Azure - Hide your logic apps secrets from prying eyes

| Jul 18, 2019

Image by Cloudypixel on Unsplash

In this post, I’ll show you how you can secure your secrets within your Logic Apps!

Background

You may recall in my post Azure: Trigger a WebJob with Logic Apps and Kudu - Part 2 a couple of months ago, I provided a guide on how to run a webjob when a Kudu deployment completes in an App Service WebApp - pulling secrets/credentials out of KeyVault as required, all triggered by a webhook running a Logic App.

At the time, one thing that bugged me was that if you were to look at the run history of the logic app, you could see all inputs and outputs in plaintext as below:

That might be fine for me using a pay-as-you-go subscription only used by me, but if you’re in a multi-tenant, multi-user corporate environment, you might not want that sort of information available to view easily.

The Solution

After some googling I found myself at yet another helpful Microsoft Docs article which would suggest that I’m not the first person to have that thought!

It seems that you can in fact take a number of security precautions to mask/obfuscate data, including:

  1. Restrict access to run history data by IP range
  2. Hide inputs and outputs in run history by obfuscation

For my uses, I’m going to explore option 2 - hiding inputs/outputs in history by obfuscation, so first of all, navigate to a Logic App in the portal that you want to enable this for.

Now, click on Edit to edit the logic app:

The settings to secure inputs/outputs are at individual logic app action level. In the case of the logic app I created in the post linked to above, I have several HTTP actions that make a call to KeyVault to retrieve a secret and use it in a later action, so lets click on the ellipsis () beside the first of those actions.

Click on Settings

You’ll now see there are options for Secure Inputs (Preview) and Secure Outputs (Preview)

Let’s turn those both on, like so:

Then scroll down and click on Done:

An important note from the article:

Make sure that you turn on Secure Inputs or Secure Outputs in downstream actions where you expect the run history to secure that data.

For now let’s not change any of the downstream actions, and just click on Save:

We can see that the action we just amended how has a padlock icon on it:

Now let’s click on Run and see what effect that had.

First thing I notice is that when you expand the action we just modified, we can’t see any of the inputs/outputs (I wonder why that might be!):

Now the run worked, so we know the masking doesn’t affect the operation of the app, but what do the other actions look like in the run history.

The next step was a Parse_JSON action and looks like this:

So although we haven’t enabled the Secure Inputs/Outputs on this action, because it uses Secured Inputs or Secured Outputs, those are still hidden downstream of the action where they were secured.

Next we have another HTTP action:

We can see the fields here because nothing here was secured on first use.

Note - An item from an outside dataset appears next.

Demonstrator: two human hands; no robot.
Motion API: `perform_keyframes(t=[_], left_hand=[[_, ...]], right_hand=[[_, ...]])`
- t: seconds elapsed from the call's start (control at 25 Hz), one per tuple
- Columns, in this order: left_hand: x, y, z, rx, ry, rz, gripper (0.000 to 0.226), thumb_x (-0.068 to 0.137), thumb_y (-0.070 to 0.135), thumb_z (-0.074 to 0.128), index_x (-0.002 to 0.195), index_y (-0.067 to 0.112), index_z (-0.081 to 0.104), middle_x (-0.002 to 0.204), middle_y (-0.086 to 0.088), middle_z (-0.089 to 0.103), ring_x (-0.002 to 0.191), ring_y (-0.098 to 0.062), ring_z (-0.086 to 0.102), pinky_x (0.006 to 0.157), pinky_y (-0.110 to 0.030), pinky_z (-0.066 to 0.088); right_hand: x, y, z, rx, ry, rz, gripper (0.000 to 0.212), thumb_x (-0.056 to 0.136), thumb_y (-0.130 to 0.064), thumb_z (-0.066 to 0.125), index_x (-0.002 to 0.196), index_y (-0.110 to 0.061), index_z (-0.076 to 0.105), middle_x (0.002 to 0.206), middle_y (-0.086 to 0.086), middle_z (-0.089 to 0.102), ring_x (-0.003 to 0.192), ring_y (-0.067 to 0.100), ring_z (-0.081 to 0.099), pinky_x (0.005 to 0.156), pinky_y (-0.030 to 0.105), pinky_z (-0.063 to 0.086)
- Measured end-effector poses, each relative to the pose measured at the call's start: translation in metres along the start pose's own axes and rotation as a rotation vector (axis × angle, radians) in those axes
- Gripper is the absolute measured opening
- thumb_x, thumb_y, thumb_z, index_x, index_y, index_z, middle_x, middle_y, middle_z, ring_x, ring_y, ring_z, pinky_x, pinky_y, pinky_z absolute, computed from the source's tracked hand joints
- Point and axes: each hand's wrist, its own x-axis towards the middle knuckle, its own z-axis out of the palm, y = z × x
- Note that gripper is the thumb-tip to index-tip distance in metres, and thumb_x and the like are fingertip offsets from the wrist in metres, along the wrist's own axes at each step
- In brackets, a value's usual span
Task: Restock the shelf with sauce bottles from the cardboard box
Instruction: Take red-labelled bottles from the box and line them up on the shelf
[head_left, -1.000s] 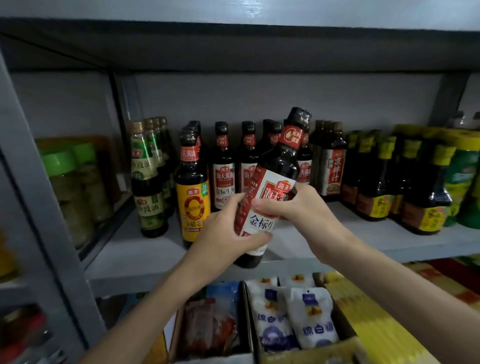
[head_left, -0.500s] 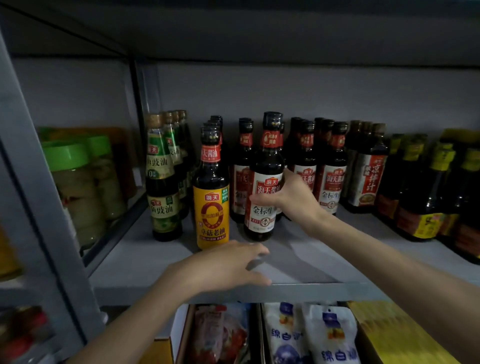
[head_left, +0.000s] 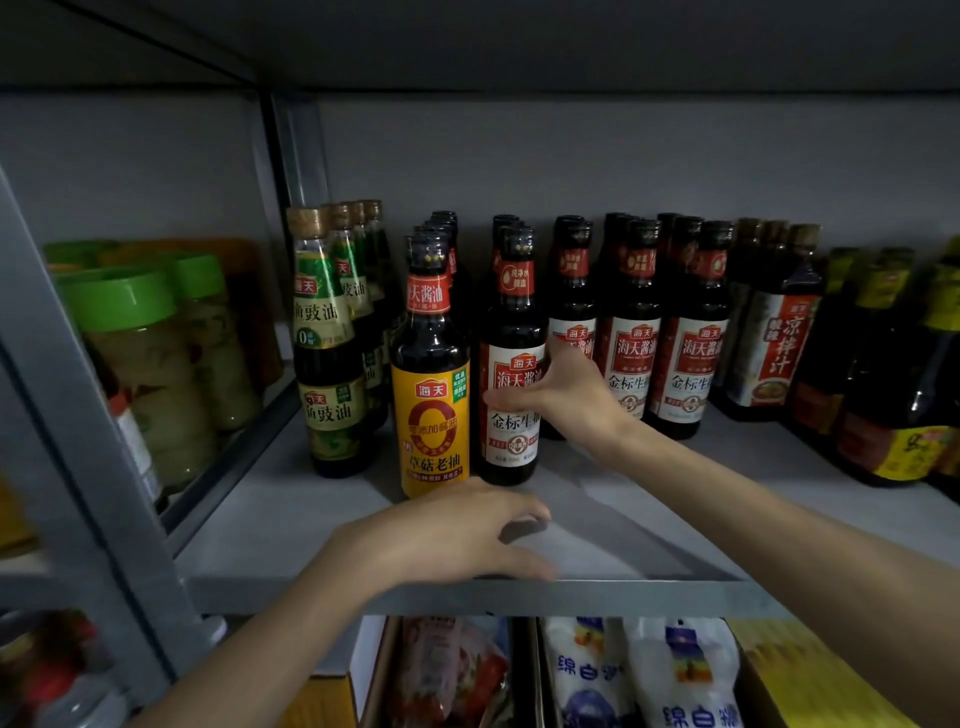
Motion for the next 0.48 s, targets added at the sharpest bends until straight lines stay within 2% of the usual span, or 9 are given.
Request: perform_keyframes(t=[0.12,0.24,0.32,0.48], left_hand=[[-0.0003,-0.0014,-0.0004,0.003,0.002,0.012,0.059,0.086,0.063,0.059,0.137,0.035,0.052,0.141,0.012,0.054,0.104,0.002,0.042,0.080,-0.013,0.035],[0.0007,-0.0043,0.0013,-0.004,0.014,0.016,0.058,0.083,0.067,0.059,0.131,0.036,0.056,0.135,0.012,0.059,0.110,-0.002,0.052,0.089,-0.021,0.045],[0.0019,-0.0054,0.0011,-0.011,0.016,0.016,0.058,0.081,0.067,0.061,0.129,0.036,0.058,0.131,0.011,0.062,0.114,-0.005,0.056,0.094,-0.024,0.047],[0.0039,-0.0072,-0.0002,0.006,0.020,0.012,0.060,0.076,0.072,0.061,0.126,0.039,0.060,0.129,0.009,0.063,0.117,-0.010,0.056,0.099,-0.032,0.048]], right_hand=[[0.0013,0.0008,0.0004,-0.029,-0.008,0.007,0.044,0.074,-0.021,0.087,0.108,-0.030,0.060,0.106,-0.006,0.076,0.100,0.008,0.072,0.090,0.030,0.057],[-0.0033,0.0026,0.0016,-0.090,0.008,0.011,0.059,0.073,-0.022,0.088,0.119,-0.025,0.052,0.106,-0.012,0.071,0.096,-0.001,0.067,0.082,0.018,0.053],[-0.0073,0.0062,0.0033,-0.140,0.007,0.019,0.062,0.071,-0.021,0.089,0.119,-0.023,0.050,0.102,-0.015,0.067,0.090,-0.006,0.064,0.077,0.011,0.050],[-0.0059,0.0100,0.0047,-0.163,0.016,0.019,0.060,0.072,-0.021,0.088,0.119,-0.019,0.053,0.102,-0.014,0.069,0.089,-0.005,0.064,0.077,0.012,0.050]])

Now on the next Parse_JSON that parses the output from the 2nd HTTP action, again we can see the inputs and outputs:

If I check that last HTTP action - all fields are visible except the password field, because Logic Apps is clever enough to recognise that it should hide passwords and it was declared in a password field in the HTTP call definition:

You may be wondering though we we can see the username which was set in the first HTTP call and we enabled Secure Inputs/Outputs for that action.

Because that downstream action explicitly uses a Secured Output as input, that input is not hidden as it was for Parse_JSON etc.

So if I want to hide it everywhere I need to explicitly Secure it everywhere I wanted it to be hidden.

If I then enable Secure Inputs on all my HTTP actions and Secure Outputs on all but the last HTTP action - all sensitive data used during the run is hidden, but I still see the final output, which is useful for logging/troubleshooting:

Things to be aware of

There are a few considerations for use as follows:

  • When you secure the inputs or outputs on a trigger or action, Logic Apps doesn’t send the secured data to Azure Log Analytics. Also, you can’t add tracked properties to that trigger or action for monitoring.
  • The Logic Apps API for handling workflow history doesn’t return secured outputs.
  • In an action where you secure inputs or that explicitly uses secured outputs, and this action returns a response with outputs that include this secured data, you have to manually turn on Secure Outputs in this action to secure these outputs.
  • Make sure that you turn on Secure Inputs or Secure Outputs in downstream actions where you expect the run history to secure that data.

I hope you found that useful - just remember that these aren’t on by default, you need to enable them (and they may not be required/suitable for all use cases).